◆ **Work order**
Your answer should be every line with the word "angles", copied from the data below.

◆ **Records to process**
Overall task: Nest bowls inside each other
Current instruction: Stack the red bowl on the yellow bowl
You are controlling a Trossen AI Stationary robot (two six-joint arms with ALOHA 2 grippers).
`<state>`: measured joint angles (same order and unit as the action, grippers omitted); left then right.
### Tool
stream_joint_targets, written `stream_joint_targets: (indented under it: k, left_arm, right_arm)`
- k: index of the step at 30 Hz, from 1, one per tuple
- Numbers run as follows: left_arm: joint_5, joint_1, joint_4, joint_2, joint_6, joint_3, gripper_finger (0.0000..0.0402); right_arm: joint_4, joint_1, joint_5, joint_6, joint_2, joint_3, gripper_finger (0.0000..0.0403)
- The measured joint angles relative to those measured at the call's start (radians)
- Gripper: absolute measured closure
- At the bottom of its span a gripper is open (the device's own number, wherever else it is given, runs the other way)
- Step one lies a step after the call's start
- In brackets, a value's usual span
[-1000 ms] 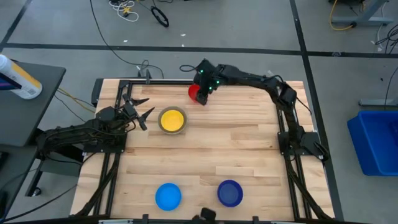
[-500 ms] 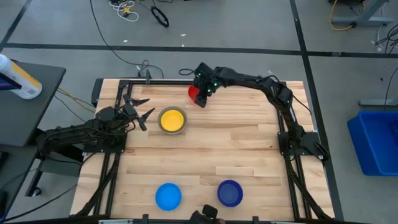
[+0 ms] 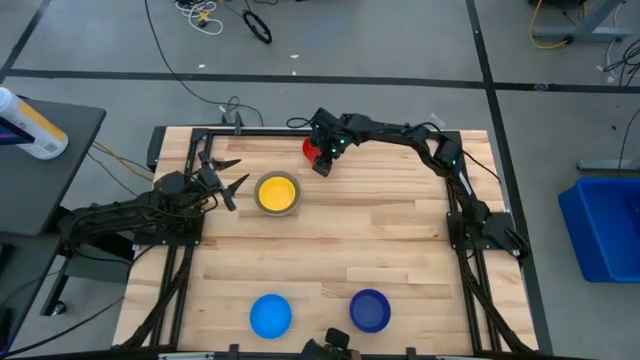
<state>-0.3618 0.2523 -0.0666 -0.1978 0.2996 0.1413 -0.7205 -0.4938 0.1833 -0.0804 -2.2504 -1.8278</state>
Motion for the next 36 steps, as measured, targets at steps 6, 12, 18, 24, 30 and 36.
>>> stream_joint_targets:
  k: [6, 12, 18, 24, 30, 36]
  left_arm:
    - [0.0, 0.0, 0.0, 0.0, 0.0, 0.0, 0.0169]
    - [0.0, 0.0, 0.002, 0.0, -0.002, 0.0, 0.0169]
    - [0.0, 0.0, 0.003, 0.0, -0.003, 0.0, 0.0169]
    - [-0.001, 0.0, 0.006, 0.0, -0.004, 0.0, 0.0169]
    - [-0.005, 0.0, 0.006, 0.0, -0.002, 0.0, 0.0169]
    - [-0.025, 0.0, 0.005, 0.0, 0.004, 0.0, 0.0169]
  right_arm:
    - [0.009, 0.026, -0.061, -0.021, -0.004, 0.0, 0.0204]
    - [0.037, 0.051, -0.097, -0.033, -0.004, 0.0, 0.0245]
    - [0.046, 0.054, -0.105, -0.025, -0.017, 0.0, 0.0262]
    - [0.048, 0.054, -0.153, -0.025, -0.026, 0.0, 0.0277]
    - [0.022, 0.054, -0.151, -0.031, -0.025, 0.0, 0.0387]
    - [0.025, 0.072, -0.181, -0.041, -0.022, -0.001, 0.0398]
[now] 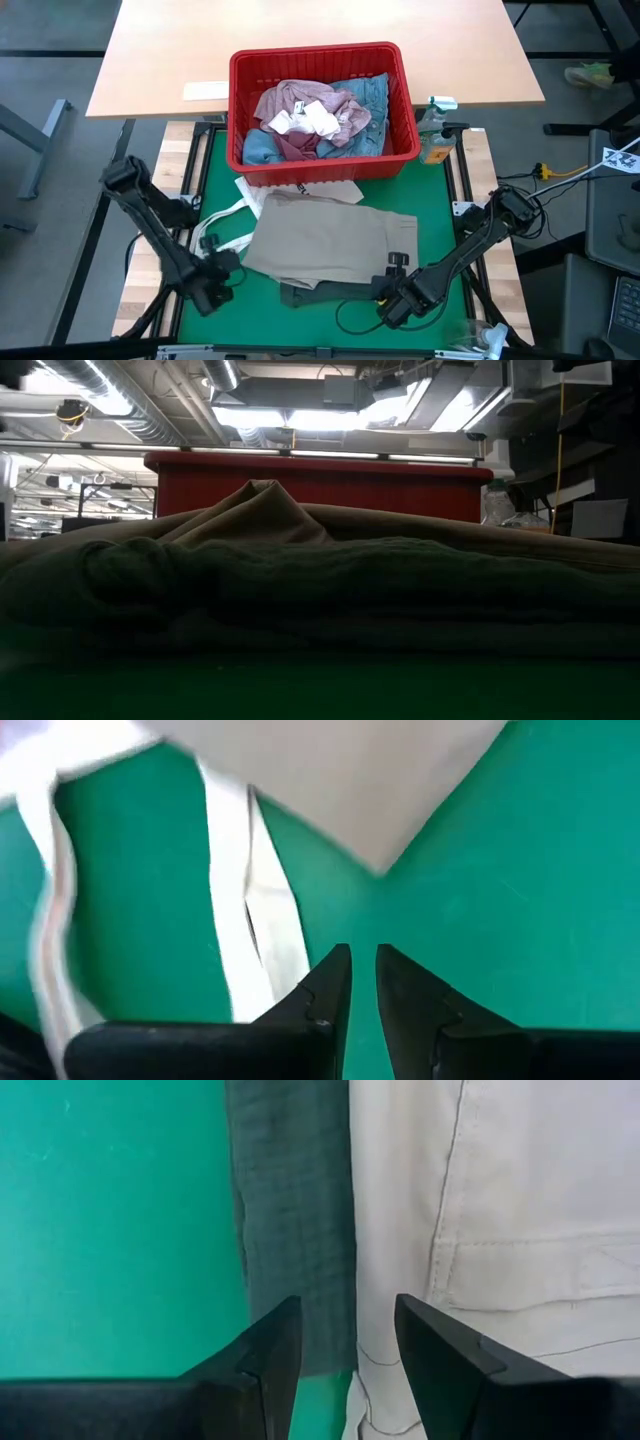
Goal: Fold laundry
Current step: Fold the grey shorts
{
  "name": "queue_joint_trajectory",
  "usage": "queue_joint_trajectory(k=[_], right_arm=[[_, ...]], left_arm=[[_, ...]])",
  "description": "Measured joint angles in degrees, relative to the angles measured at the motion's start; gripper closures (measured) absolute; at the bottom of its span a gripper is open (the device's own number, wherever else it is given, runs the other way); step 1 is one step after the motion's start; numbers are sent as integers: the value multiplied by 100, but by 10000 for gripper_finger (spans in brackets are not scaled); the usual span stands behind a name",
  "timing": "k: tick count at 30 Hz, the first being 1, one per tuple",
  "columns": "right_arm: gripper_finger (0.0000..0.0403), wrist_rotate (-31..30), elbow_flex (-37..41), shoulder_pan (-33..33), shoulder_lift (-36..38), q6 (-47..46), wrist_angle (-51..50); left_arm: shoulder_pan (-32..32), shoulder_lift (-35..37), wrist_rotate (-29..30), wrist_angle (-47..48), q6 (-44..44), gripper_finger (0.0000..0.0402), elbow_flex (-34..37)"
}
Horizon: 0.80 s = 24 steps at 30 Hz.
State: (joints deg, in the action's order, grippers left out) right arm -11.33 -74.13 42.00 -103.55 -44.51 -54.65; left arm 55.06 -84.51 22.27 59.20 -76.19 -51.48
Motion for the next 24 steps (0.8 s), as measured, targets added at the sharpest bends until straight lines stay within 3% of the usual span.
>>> queue_joint_trajectory(k=[5, 12, 16, 24], right_arm=[[240, -4, 0, -2, 0, 2, -14], [240, -7, 0, -2, 0, 2, -55], [240, -7, 0, -2, 0, 2, -71], [240, -9, 0, -2, 2, 2, -81]], left_arm=[[536, 540, 671, -1843, -1297, 362, 1029], [392, 347, 1444, -4543, -1291, 362, 1857], [80, 109, 1260, -5001, -991, 347, 1942], [-522, -350, 1089, -5338, -656, 259, 1952]])
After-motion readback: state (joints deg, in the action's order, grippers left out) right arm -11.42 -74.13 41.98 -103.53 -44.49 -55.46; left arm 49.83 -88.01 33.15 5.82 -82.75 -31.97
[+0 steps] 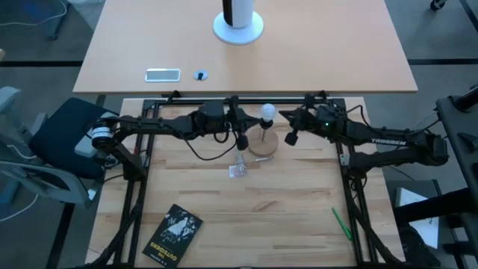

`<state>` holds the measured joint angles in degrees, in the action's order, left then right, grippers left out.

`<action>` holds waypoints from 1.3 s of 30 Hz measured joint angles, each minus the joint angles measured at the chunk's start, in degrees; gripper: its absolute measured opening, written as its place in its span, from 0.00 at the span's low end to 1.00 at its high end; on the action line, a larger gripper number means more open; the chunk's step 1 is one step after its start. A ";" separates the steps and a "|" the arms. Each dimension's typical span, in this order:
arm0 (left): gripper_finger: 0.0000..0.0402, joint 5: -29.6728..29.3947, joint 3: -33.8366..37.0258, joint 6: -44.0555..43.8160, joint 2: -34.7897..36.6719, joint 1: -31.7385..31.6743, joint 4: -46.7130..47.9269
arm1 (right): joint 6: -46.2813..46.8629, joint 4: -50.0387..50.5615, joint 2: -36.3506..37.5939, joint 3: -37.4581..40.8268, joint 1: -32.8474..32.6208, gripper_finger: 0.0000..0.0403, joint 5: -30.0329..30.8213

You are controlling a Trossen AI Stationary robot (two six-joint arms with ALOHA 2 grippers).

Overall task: Screw lightbulb
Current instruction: Insert the lightbulb into the lamp

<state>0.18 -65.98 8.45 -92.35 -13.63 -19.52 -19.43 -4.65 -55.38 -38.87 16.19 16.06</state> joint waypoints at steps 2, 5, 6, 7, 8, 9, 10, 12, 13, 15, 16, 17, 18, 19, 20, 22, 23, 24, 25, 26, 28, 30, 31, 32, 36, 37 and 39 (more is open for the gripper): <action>0.00 -1.60 0.00 0.02 -0.03 -0.17 -0.81 | -0.32 -1.95 -0.06 0.00 0.37 0.00 -1.22; 0.00 -2.78 0.00 0.02 -0.44 -0.60 -0.82 | -0.63 -3.22 -0.12 0.00 0.37 0.00 -3.62; 0.00 -2.86 0.00 0.02 -0.55 -0.71 -0.76 | -0.62 -3.27 -0.12 0.00 0.36 0.00 -4.28; 0.00 -2.86 0.00 0.01 -0.64 -0.85 -0.83 | -0.51 -3.14 -0.12 0.00 0.37 0.00 -4.98; 0.00 -2.86 0.00 0.00 -0.82 -0.95 -0.89 | -0.23 -3.14 -0.12 0.00 0.36 0.00 -5.40; 0.00 -2.86 0.00 -0.04 -0.96 -1.06 -1.05 | 0.08 -3.09 -0.10 0.00 0.32 0.00 -5.60; 0.00 -2.84 0.00 -0.17 -1.14 -1.11 -1.07 | 0.35 -2.97 -0.10 0.00 0.26 0.00 -5.62; 0.00 -2.84 0.00 -0.42 -1.46 -1.11 -1.11 | 0.96 -2.66 -0.10 0.00 -0.06 0.00 -6.15; 0.00 -2.90 0.00 -0.43 -1.57 -1.14 -1.18 | 1.38 -2.44 -0.09 0.00 -0.18 0.00 -7.09; 0.00 -4.46 0.00 -0.47 -1.74 -1.18 -1.35 | 2.26 -2.05 -0.01 0.00 -0.74 0.00 -9.05; 0.00 -6.06 0.00 -0.67 -1.82 -1.18 -1.24 | 2.41 -2.00 -0.01 0.00 -1.11 0.00 -9.73; 0.00 -7.92 0.00 -1.25 -1.95 -1.16 -0.47 | 2.42 -1.89 -0.01 -0.02 -1.38 0.00 -9.88; 0.00 -9.26 0.01 -1.98 -1.97 -1.11 0.79 | 2.39 -1.26 -0.06 -0.02 -1.51 0.00 -9.15; 0.00 -9.72 0.02 -2.73 -1.74 -1.11 2.24 | 2.34 -0.16 -0.06 -0.02 -1.58 0.00 -8.00; 0.00 -9.73 0.02 -3.38 -1.29 -1.07 3.83 | 2.24 0.73 -0.02 0.02 -1.58 0.00 -6.66; 0.00 -9.52 0.02 -4.50 0.01 -0.85 5.88 | 2.25 1.29 0.19 0.02 -1.44 0.00 -3.91; 0.00 -8.70 0.02 -4.67 0.57 -0.72 6.63 | 2.21 1.60 0.23 0.02 -1.24 0.00 -2.81; 0.00 -7.34 0.00 -4.64 0.69 -0.62 6.46 | 1.78 1.59 0.24 0.02 -0.98 0.00 -1.91; 0.00 -5.46 0.00 -4.35 0.69 -0.56 5.85 | 1.16 1.30 0.14 0.02 -0.75 0.00 -1.25; 0.00 -3.43 0.00 -3.79 0.62 -0.51 5.40 | 0.57 0.96 -0.03 0.02 -0.37 0.00 -1.16; 0.00 -1.10 0.02 -2.83 0.48 -0.44 2.99 | -0.10 -1.08 -0.91 0.02 0.31 0.00 -1.29; 0.00 -0.87 -0.02 -2.35 0.14 -0.42 0.34 | -0.71 -2.64 -1.44 0.02 0.75 0.00 -1.74; 0.00 -0.95 -0.04 -2.29 0.08 -0.63 0.12 | -1.01 -3.21 -1.57 0.02 0.96 0.00 -2.30; 0.00 -1.01 -0.02 -2.29 -0.04 -0.83 0.16 | -1.26 -3.99 -1.77 0.02 1.09 0.00 -3.24; 0.00 -1.30 0.00 -2.33 -0.23 -1.40 0.46 | -0.88 -5.11 -2.42 -0.07 1.05 0.00 -4.87; 0.00 -1.73 0.00 -2.47 -0.27 -1.49 0.42 | -0.77 -5.06 -2.44 -0.07 1.04 0.00 -4.85; 0.00 -3.32 0.00 -2.49 -0.47 -1.53 0.44 | -0.28 -4.89 -2.42 -0.07 0.97 0.00 -5.56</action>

◆ **Solution to this problem**
`<state>`: measured joint angles (same order and unit as the action, grippers omitted); left then right.
- The measured joint angles relative to those measured at the call's start (radians)
  "description": "Measured joint angles in degrees, relative to the angles measured at the motion's start; gripper closures (measured) absolute; at the bottom of its span a gripper is open (the device's own number, wherever else it is given, runs the other way); step 1 is one step after the motion's start; numbers are sent as integers: the value multiplied by 100, but by 10000 for gripper_finger (spans in brackets are not scaled); the usual span stands behind a name",
`<state>` holds the measured joint angles in degrees, in the action's order, left then right, grippers left out.
`<action>` holds waypoints from 1.3 s of 30 Hz measured joint angles, each minus the joint angles measured at the chunk's start, in degrees; gripper: its absolute measured opening, written as its place in its span, from 0.00 at the span's low end to 1.00 at its high end; on the action line, a larger gripper number means more open; the chunk's step 1 is one step after its start. A ";" separates the steps and a "|" the arms. Each dimension's typical span, in this order:

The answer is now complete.